Monday, October 1, 2007

Pra-SD Cukupkah Anak-anak hanya Masuk TK?

Memenuhi Pendidikan PENDIDIKAN anak pra-SD
selalu diidentikkan dengan pendidikan di Taman Kanak-kanak (TK). Tepatkah pendapat ini? Bukankah pendidikan di TK hanya dialami anak selama satu-dua tahun? Itu pun jika anak sempat mengalami pendidikan TK. Orangtua yang kurang mampu, umumnya, tidak memasukkan anaknya ke TK. Anak yang tinggal di pelosok, pedalaman, pegunungan, dan tempat terpencil lainnya banyak juga yang tidak mengenyam pendidikan di TK. Syukurlah orangtua si anak di tempat-tempat itu tidak pernah termakan "isu" persyaratan anak masuk SD harus punya ijazah TK.

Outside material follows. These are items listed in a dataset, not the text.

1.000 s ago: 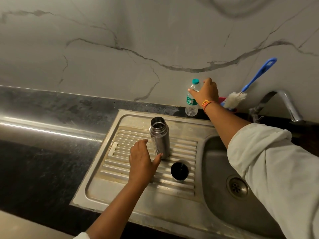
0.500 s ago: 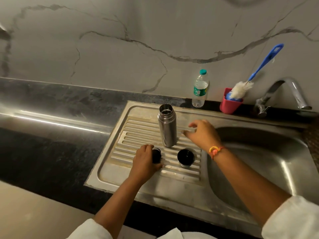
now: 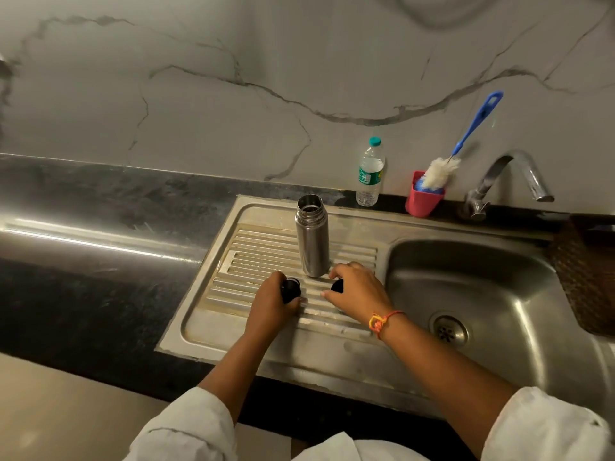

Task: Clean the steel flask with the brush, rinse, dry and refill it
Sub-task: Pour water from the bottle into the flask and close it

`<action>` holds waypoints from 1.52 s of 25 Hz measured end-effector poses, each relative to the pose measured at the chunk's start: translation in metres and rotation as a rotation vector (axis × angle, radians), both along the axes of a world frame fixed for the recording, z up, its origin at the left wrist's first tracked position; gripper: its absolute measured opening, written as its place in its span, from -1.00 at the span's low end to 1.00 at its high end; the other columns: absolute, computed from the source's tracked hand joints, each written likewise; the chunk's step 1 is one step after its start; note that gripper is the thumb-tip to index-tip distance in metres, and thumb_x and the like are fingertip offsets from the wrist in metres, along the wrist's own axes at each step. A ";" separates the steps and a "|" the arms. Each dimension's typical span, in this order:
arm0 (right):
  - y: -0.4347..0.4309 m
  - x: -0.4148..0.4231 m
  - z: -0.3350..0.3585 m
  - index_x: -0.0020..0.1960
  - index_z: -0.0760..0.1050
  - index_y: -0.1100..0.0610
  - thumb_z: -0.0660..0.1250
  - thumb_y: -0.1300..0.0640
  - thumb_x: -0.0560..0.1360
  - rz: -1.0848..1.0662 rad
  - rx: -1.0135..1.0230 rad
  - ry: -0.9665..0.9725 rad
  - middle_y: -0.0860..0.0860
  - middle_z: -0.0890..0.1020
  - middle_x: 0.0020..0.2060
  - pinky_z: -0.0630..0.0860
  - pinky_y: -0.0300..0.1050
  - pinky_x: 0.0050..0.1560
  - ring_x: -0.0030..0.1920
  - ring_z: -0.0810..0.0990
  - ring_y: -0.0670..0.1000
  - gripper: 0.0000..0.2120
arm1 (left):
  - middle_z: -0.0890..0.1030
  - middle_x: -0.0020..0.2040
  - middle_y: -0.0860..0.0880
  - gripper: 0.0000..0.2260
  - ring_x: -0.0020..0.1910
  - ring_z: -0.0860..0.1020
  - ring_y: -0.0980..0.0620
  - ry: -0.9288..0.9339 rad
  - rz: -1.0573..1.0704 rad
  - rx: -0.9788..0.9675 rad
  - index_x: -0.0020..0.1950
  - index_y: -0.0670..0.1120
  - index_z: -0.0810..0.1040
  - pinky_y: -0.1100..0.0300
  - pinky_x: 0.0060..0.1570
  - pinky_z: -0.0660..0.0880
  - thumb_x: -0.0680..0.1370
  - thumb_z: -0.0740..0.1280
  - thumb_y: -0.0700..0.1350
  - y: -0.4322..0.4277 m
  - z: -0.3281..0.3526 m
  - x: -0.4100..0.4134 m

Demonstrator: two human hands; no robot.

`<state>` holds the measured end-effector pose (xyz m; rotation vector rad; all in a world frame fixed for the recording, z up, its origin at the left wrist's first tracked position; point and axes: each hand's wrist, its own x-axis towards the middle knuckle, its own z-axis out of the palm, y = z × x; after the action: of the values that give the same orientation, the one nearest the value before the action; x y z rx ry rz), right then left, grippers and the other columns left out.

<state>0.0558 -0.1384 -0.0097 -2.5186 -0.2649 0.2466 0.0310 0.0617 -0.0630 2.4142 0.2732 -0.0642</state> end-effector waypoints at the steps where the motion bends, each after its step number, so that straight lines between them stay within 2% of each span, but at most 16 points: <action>1: 0.001 -0.003 0.003 0.23 0.54 -0.03 0.48 -0.09 0.44 0.016 0.022 -0.020 -0.02 0.55 0.19 0.53 -0.08 0.14 0.12 0.56 0.01 -0.61 | 0.58 0.00 -0.01 -0.63 -0.02 0.59 -0.05 -0.036 0.037 -0.065 0.15 -0.08 0.48 0.15 -0.08 0.50 0.46 0.57 -0.06 -0.003 0.007 -0.003; 3: 0.003 -0.007 0.011 0.26 0.52 -0.07 0.49 -0.02 0.44 0.085 0.085 -0.052 -0.07 0.53 0.21 0.53 -0.12 0.13 0.11 0.56 -0.03 -0.59 | 0.63 0.01 0.05 -0.63 -0.03 0.62 0.09 -0.120 0.111 -0.224 0.18 -0.03 0.51 0.27 -0.07 0.52 0.46 0.57 -0.04 -0.011 0.026 -0.011; 5: 0.005 -0.012 0.022 0.34 0.46 -0.11 0.52 0.04 0.42 0.182 0.143 -0.089 -0.10 0.49 0.27 0.52 -0.14 0.18 0.19 0.53 -0.06 -0.48 | 0.67 0.02 0.11 -0.68 -0.01 0.63 0.21 -0.218 0.145 -0.374 0.18 0.01 0.56 0.34 -0.04 0.56 0.48 0.56 -0.04 -0.020 0.048 -0.018; 9: 0.008 -0.012 0.050 0.46 0.33 -0.16 0.56 0.04 0.38 0.236 0.256 -0.259 -0.09 0.40 0.40 0.53 -0.10 0.25 0.31 0.47 -0.02 -0.28 | 0.68 0.04 0.10 -0.70 0.03 0.64 0.17 -0.374 0.122 -0.469 0.20 0.04 0.62 0.27 0.01 0.60 0.50 0.54 -0.02 -0.030 0.088 -0.017; 13: 0.011 0.004 0.080 0.43 0.42 -0.06 0.50 0.12 0.42 0.257 0.256 -0.424 -0.06 0.48 0.35 0.54 -0.02 0.25 0.29 0.48 0.00 -0.39 | 0.69 0.00 0.14 -0.72 -0.01 0.65 0.20 -0.435 0.028 -0.441 0.20 0.06 0.64 0.24 -0.01 0.62 0.51 0.53 -0.01 -0.039 0.124 -0.005; 15: 0.009 0.014 0.095 0.38 0.46 -0.02 0.50 0.11 0.43 0.223 0.295 -0.444 -0.05 0.52 0.29 0.58 0.00 0.19 0.25 0.51 -0.02 -0.45 | 0.67 0.02 0.18 -0.78 0.02 0.64 0.20 -0.469 -0.012 -0.443 0.21 0.08 0.62 0.25 0.01 0.61 0.57 0.46 0.01 -0.040 0.139 0.005; 18: 0.001 0.033 0.118 0.34 0.46 -0.01 0.52 0.01 0.43 0.080 0.429 -0.404 -0.05 0.56 0.21 0.61 -0.15 0.09 0.15 0.58 -0.06 -0.48 | 0.62 0.15 0.14 -0.77 0.16 0.58 0.17 -0.497 0.029 -0.530 0.30 0.06 0.56 0.16 0.14 0.55 0.71 0.20 0.04 -0.032 0.146 0.022; 19: -0.001 0.039 0.124 0.34 0.45 -0.02 0.51 -0.01 0.45 0.016 0.481 -0.377 -0.06 0.57 0.20 0.60 -0.23 0.05 0.11 0.60 -0.06 -0.50 | 0.60 0.22 0.09 -0.74 0.22 0.56 0.12 -0.480 0.059 -0.533 0.35 0.01 0.54 0.11 0.20 0.53 0.73 0.16 -0.01 -0.029 0.142 0.028; 21: -0.004 0.052 0.133 0.35 0.45 -0.01 0.48 -0.02 0.47 -0.050 0.529 -0.313 -0.07 0.55 0.19 0.54 -0.34 -0.02 0.04 0.63 -0.06 -0.51 | 0.53 0.36 0.01 -0.67 0.34 0.50 0.03 -0.383 0.067 -0.460 0.47 -0.06 0.44 0.10 0.27 0.49 0.69 0.23 -0.14 -0.025 0.134 0.038; 22: -0.003 0.058 0.134 0.36 0.45 -0.01 0.48 -0.02 0.47 -0.048 0.512 -0.293 -0.06 0.55 0.20 0.53 -0.34 -0.02 0.03 0.64 -0.05 -0.50 | 0.48 0.42 -0.01 -0.58 0.39 0.46 0.02 -0.313 0.044 -0.402 0.51 -0.07 0.38 0.09 0.30 0.47 0.64 0.30 -0.17 -0.024 0.128 0.042; 24: 0.001 0.068 0.132 0.37 0.45 -0.01 0.48 -0.02 0.46 -0.014 0.461 -0.252 -0.02 0.55 0.25 0.57 -0.23 0.06 0.05 0.64 -0.02 -0.49 | 0.41 0.48 -0.03 -0.38 0.46 0.39 -0.01 -0.198 -0.033 -0.329 0.55 -0.06 0.30 0.03 0.39 0.42 0.54 0.46 -0.18 -0.024 0.118 0.052; 26: 0.006 0.076 0.129 0.36 0.46 -0.01 0.49 -0.02 0.45 0.025 0.439 -0.192 0.00 0.57 0.26 0.60 -0.06 0.16 0.10 0.64 0.02 -0.49 | 0.42 0.46 -0.03 -0.29 0.45 0.38 -0.02 -0.162 -0.071 -0.294 0.54 -0.04 0.29 0.04 0.40 0.39 0.46 0.55 -0.12 -0.027 0.114 0.061; 28: 0.011 0.081 0.127 0.36 0.46 -0.01 0.49 -0.02 0.46 0.057 0.417 -0.160 0.00 0.59 0.24 0.58 0.01 0.21 0.16 0.61 0.02 -0.50 | 0.44 0.41 -0.01 -0.25 0.40 0.40 0.00 -0.169 -0.047 -0.318 0.53 -0.05 0.30 0.07 0.35 0.41 0.44 0.59 -0.03 -0.029 0.110 0.069; 32: 0.018 0.091 0.124 0.33 0.48 -0.01 0.50 0.00 0.44 0.088 0.365 -0.127 -0.01 0.61 0.20 0.59 0.00 0.21 0.18 0.60 0.01 -0.51 | 0.55 0.22 0.10 -0.40 0.21 0.54 0.07 -0.181 -0.022 -0.456 0.41 -0.01 0.45 0.26 0.04 0.46 0.43 0.60 -0.01 -0.027 0.104 0.077; 35: 0.020 0.097 0.122 0.35 0.46 0.01 0.52 0.04 0.43 0.161 0.286 -0.066 0.01 0.60 0.24 0.57 -0.04 0.22 0.22 0.59 0.04 -0.47 | 0.66 0.12 0.06 -0.51 0.14 0.62 0.05 -0.171 -0.022 -0.525 0.29 0.03 0.53 0.11 0.11 0.60 0.42 0.61 -0.01 -0.023 0.095 0.079; 38: 0.022 0.099 0.121 0.37 0.44 0.03 0.54 0.09 0.42 0.256 0.130 -0.074 0.04 0.59 0.26 0.50 -0.17 0.17 0.24 0.57 0.07 -0.43 | 0.66 0.09 0.06 -0.56 0.11 0.62 0.05 -0.174 -0.016 -0.544 0.24 0.04 0.54 0.07 0.14 0.61 0.42 0.61 -0.03 -0.023 0.093 0.077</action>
<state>0.1549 -0.1162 0.1116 -2.3658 -0.6152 0.2290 0.1080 0.0385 0.0299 1.8673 0.1328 0.0583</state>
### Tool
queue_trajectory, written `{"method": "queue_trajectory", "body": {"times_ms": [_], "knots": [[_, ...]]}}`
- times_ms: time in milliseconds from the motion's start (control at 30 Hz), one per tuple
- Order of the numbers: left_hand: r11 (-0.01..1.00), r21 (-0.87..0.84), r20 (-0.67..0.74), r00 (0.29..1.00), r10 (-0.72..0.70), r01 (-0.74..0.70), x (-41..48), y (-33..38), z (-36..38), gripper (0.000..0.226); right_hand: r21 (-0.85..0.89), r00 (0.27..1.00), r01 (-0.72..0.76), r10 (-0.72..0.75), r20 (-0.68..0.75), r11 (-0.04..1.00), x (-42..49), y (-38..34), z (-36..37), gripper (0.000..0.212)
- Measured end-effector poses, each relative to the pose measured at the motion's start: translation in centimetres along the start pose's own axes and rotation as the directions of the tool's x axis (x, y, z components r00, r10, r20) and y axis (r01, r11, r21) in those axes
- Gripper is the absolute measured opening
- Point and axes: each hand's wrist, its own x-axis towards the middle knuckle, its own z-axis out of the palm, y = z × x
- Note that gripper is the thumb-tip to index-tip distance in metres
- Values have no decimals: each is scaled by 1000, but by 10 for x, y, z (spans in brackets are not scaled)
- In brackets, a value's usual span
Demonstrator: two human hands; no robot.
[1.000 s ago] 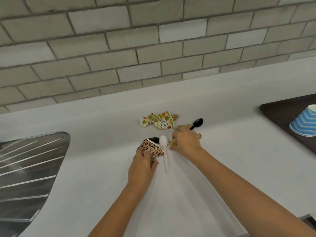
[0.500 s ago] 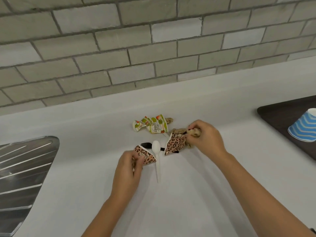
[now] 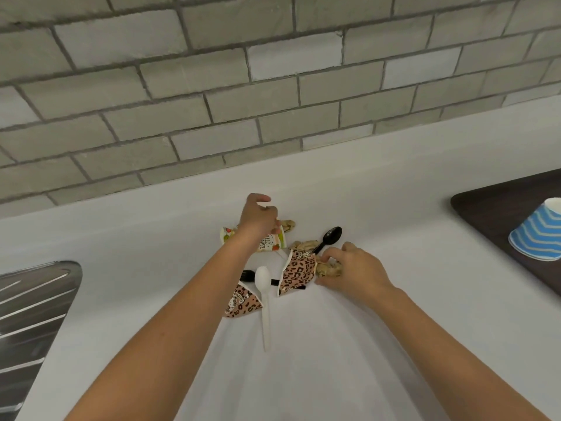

Di sinilah pentingnya pendidikan anak usia dini (PAUD). Model pendidikan ini hanya dilaksanakan di keluarga dengan para tetangga (jika ada) sesuai dengan alam lingkungan tempat anak itu berada. PAUD adalah suatu upaya pembinaan yang ditujukan bagi anak sejak lahir sampai usia enam tahun (bahkan sampai delapan tahun) yang dilakukan melalui pemberian rangsangan pendidikan. Tujuannya, membantu pertumbuhan dan perkembangan jasmani dan rohani agar anak memiliki kesiapan dalam memasuki pendidikan lebih lanjut -- SD (Depdiknas, 2004).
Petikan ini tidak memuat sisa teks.